Jordan Levine  Right.

Bruce Norris  That was really unusual.

Jordan Levine  Yeah, and it’s huge. I mean, if you could just take out a second for whatever the overhang is, right? That, that balance that you need, and you do that at at market rates, I mean, you know, it also creates just not just the supply challenge, because, you know, those units don’t, don’t hit the market, but then we’ve got just a totally mismatch allocation of the units, right, where you’ve got people staying in homes that don’t even work for them, right, that they don’t even want all this space and things like that. And so you know, even the housing stock that we that we have, forget about new development, all of that stuff, you know, it’s just it’s so inefficiently allocated, that it creates all these kinds of unintended consequences. So, you got new, you know, families with four kids, and they want that, that house with all the rooms and stuff. And and you know, you got the folks who want to retire and are sick of walking up and down stairs and all of that, but you can’t just kind of more efficiently allocate that, because there’s all these kind of, you know, I was calling policy oriented, you know, kind of structural things that are keeping folks in place when they don’t want it.

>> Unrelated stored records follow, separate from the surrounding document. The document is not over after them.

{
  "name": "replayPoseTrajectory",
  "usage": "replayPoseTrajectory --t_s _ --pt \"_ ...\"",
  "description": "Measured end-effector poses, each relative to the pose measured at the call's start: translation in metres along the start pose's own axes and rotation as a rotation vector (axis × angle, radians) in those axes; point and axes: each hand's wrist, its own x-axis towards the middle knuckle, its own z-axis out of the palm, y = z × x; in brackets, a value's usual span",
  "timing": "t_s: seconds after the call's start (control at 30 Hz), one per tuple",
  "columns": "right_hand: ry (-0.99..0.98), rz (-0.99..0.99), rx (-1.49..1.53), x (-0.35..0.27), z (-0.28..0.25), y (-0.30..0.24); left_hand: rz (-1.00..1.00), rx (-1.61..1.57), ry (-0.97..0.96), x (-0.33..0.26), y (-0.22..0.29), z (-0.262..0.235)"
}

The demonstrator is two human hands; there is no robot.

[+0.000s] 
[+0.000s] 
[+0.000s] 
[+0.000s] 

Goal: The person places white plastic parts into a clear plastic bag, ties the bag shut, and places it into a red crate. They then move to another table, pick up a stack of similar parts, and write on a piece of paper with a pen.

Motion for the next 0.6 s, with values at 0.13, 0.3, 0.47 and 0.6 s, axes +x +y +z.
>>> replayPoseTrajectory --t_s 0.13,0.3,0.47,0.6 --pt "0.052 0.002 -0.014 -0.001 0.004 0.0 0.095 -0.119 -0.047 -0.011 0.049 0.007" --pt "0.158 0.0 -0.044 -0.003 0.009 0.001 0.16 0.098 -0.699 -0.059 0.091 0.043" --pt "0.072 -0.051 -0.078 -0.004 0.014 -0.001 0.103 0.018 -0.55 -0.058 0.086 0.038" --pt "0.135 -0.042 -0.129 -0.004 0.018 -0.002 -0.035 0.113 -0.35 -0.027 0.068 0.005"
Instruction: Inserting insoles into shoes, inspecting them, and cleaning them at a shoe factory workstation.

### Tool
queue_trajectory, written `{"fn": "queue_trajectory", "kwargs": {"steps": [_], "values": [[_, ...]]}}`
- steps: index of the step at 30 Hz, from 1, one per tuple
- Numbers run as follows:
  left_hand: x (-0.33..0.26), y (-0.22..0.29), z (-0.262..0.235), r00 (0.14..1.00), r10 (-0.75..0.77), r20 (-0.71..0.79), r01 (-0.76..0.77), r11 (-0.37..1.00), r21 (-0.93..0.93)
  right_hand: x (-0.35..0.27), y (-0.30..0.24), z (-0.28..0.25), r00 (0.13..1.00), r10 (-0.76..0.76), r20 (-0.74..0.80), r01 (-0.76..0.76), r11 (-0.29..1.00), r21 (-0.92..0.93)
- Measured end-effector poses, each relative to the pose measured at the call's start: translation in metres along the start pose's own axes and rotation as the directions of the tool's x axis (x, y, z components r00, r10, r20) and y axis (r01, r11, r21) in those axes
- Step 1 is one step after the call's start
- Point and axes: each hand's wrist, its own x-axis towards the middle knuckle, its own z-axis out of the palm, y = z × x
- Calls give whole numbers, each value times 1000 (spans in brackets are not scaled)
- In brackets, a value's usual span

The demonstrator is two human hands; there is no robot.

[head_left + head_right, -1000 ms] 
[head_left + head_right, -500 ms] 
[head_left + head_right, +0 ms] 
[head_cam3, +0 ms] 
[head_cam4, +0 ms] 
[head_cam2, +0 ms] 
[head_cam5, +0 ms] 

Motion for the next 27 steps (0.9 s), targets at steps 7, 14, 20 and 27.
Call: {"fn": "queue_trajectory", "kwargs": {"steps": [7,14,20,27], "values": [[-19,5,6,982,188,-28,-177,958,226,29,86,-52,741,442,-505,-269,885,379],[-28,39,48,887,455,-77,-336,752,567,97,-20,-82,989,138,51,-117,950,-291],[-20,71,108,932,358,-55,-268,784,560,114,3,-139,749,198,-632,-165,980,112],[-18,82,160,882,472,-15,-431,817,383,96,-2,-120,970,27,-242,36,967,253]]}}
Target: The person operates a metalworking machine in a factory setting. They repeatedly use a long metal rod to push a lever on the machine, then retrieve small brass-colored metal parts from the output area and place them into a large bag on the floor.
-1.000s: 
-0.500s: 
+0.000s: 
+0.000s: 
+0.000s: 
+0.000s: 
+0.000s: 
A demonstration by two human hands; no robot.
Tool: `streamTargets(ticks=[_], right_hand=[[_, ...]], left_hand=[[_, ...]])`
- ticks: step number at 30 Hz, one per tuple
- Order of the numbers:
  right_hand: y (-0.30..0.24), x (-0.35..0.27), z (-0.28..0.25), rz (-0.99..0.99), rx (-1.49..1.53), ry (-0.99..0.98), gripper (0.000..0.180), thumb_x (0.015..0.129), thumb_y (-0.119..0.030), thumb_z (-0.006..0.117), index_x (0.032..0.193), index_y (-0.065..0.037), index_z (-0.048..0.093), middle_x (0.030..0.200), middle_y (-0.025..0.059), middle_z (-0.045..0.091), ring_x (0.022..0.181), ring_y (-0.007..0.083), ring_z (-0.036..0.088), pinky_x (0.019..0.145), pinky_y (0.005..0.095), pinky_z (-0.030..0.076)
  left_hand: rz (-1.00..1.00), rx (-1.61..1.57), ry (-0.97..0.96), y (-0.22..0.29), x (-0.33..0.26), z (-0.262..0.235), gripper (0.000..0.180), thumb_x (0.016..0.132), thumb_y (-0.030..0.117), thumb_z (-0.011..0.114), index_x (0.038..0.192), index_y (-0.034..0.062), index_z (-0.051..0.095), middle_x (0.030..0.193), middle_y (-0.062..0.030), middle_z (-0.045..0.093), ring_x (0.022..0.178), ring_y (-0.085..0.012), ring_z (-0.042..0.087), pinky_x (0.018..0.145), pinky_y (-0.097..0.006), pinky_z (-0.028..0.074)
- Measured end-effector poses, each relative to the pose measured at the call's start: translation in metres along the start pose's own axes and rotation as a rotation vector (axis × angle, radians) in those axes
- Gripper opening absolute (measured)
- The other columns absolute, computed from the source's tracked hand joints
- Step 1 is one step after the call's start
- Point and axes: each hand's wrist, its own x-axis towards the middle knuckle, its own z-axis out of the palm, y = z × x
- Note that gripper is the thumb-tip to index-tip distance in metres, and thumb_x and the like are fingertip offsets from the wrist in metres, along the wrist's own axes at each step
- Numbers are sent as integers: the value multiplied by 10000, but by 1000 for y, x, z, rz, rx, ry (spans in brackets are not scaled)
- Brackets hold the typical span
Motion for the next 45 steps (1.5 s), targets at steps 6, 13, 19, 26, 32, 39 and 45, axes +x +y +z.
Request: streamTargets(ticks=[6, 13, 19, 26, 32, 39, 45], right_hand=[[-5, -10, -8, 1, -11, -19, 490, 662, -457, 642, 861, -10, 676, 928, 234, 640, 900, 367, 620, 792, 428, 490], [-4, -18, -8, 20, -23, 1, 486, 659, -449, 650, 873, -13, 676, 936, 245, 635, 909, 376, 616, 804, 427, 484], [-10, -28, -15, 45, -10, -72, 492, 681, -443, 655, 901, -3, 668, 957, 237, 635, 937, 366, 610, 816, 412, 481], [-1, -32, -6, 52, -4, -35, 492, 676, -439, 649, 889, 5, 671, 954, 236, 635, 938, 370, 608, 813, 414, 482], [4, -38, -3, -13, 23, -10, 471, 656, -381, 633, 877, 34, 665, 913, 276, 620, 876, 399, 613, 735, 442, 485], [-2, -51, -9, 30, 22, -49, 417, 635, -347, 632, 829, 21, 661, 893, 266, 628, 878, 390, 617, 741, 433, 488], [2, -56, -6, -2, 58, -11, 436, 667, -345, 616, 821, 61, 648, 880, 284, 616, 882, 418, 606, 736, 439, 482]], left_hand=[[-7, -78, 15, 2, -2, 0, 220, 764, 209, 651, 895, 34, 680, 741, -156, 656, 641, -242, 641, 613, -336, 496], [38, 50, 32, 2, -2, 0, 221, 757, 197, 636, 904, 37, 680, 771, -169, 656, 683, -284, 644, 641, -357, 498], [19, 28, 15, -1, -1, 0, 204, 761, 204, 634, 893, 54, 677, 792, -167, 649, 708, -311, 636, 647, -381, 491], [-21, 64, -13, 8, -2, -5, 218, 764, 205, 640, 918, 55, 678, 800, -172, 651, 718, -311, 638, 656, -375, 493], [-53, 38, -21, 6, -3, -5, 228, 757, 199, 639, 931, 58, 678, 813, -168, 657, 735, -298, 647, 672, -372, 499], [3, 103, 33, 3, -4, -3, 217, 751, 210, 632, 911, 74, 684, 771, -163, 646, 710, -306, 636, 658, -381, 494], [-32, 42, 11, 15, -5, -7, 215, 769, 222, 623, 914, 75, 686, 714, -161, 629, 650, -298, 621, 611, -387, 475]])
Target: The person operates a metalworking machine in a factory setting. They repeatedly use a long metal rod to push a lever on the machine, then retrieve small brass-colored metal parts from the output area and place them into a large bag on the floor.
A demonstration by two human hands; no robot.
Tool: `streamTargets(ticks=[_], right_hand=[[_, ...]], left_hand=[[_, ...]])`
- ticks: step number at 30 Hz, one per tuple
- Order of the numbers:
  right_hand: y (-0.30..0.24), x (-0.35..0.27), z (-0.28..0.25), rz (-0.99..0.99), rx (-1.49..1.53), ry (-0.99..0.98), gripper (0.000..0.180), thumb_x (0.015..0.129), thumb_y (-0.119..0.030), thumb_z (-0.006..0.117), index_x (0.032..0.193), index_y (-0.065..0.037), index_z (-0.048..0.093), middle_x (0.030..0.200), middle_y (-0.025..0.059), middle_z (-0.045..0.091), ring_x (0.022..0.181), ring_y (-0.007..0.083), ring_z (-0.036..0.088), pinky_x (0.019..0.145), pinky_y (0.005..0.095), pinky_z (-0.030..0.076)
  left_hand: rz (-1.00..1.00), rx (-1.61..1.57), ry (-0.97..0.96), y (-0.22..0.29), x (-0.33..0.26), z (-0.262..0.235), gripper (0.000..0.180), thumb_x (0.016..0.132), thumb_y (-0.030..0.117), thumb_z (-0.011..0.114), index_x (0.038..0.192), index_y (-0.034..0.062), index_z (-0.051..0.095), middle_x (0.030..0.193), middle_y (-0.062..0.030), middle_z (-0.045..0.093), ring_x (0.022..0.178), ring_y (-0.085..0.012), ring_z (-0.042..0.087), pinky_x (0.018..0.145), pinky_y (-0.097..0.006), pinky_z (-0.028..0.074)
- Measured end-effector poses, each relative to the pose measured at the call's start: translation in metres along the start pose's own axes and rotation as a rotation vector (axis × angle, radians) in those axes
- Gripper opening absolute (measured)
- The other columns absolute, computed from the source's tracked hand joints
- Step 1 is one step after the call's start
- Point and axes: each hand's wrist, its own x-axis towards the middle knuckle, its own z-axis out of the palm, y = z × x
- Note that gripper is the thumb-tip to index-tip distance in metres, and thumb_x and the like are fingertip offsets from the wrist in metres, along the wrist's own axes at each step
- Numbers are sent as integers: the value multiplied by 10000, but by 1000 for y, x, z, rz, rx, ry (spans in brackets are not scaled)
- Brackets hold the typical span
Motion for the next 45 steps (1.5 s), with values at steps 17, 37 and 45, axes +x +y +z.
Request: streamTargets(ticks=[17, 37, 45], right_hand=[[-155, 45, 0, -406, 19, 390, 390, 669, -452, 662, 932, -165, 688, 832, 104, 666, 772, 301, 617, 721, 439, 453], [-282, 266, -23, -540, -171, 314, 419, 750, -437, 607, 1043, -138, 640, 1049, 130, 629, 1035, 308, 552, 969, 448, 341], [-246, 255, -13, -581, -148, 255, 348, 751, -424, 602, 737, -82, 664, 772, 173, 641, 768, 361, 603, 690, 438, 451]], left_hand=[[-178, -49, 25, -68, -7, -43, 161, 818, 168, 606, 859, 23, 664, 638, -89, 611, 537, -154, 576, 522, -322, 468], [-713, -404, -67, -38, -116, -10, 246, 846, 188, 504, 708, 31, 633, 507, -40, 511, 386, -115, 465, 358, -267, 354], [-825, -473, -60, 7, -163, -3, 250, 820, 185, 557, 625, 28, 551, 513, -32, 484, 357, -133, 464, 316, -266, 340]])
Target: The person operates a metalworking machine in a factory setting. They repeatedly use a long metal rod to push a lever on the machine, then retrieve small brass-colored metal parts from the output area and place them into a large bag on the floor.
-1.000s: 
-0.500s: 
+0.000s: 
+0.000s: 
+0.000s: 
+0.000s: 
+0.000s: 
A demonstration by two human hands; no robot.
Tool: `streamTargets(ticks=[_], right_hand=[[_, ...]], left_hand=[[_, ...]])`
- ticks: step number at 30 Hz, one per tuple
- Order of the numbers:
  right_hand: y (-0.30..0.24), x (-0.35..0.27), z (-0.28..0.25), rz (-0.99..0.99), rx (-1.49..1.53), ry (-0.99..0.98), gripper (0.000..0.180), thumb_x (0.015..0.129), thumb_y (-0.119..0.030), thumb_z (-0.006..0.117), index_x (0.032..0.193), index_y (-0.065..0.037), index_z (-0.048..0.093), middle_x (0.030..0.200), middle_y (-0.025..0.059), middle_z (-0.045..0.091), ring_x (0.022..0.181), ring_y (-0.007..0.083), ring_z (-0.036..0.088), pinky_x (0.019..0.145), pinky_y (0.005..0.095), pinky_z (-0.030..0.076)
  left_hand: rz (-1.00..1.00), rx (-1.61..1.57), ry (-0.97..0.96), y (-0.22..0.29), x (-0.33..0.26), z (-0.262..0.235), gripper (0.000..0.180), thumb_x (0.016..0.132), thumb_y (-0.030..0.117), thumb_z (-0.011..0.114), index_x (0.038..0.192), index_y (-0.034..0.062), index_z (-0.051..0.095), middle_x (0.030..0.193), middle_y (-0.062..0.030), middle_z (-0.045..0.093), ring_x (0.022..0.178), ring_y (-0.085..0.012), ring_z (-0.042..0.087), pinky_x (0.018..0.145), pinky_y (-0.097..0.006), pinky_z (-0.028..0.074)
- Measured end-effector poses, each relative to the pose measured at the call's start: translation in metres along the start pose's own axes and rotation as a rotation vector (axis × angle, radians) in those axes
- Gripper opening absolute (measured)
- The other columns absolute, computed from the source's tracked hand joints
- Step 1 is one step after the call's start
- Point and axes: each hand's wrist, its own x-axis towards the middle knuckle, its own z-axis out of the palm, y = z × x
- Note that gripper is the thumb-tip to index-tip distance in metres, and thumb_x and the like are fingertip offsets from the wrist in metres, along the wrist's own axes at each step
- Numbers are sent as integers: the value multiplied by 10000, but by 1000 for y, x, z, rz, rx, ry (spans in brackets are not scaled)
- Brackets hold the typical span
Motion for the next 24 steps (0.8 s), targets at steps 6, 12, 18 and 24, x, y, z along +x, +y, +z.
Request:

Bruce Norris  Yeah, that’d be really interesting to see if they could get to the bottom of that.

Jordan Levine  Yeah.

Bruce Norris  Because you know, somebody in control should really make a decision and say, you know, what, we used to do this, and for right now, we better do it again.

Jordan Levine  Right. And I mean, these are still presumably credit worthy borrowers, right? We’re not talking about our underwriting standards, and doing all of that stuff. I mean, they’re still worthy of carrying those loans and things like that. So to me, it’s just a no, a no brainer to help keep the market moving. And you know, especially when supplies the big challenge for homeownership and stuff you want, you know, what if people want to sell we should be encouraging them to be able to do that you shouldn’t have penalized for, you know, moving to a better property.

Bruce Norris  Right. What percentage of the of the market is first time buyers, in California?

Jordan Levine  We’ve had an elevated percentage, we haven’t done our 2022 annual housing market survey quite yet. But last year number we were still above a third and the year before that it was almost 40% of the market. I think it was 37 and change as a percentage of transactions. And actually, I think that’s why we did see the homeownership rate go up, even in the midst of this pandemic a little bit. We’re still you know, only at 56%. But, you know, we did see a lot of folks finally take that leap into homeownership for the first time, even with a market that hasn’t fully or you know, an economy that hasn’t fully recovered yet things like that, which I think is just a testament to this, this kind of renewed passion for homeownership.

Bruce Norris  Do you see the rate increases, most adversely affecting the new person that will try to get in?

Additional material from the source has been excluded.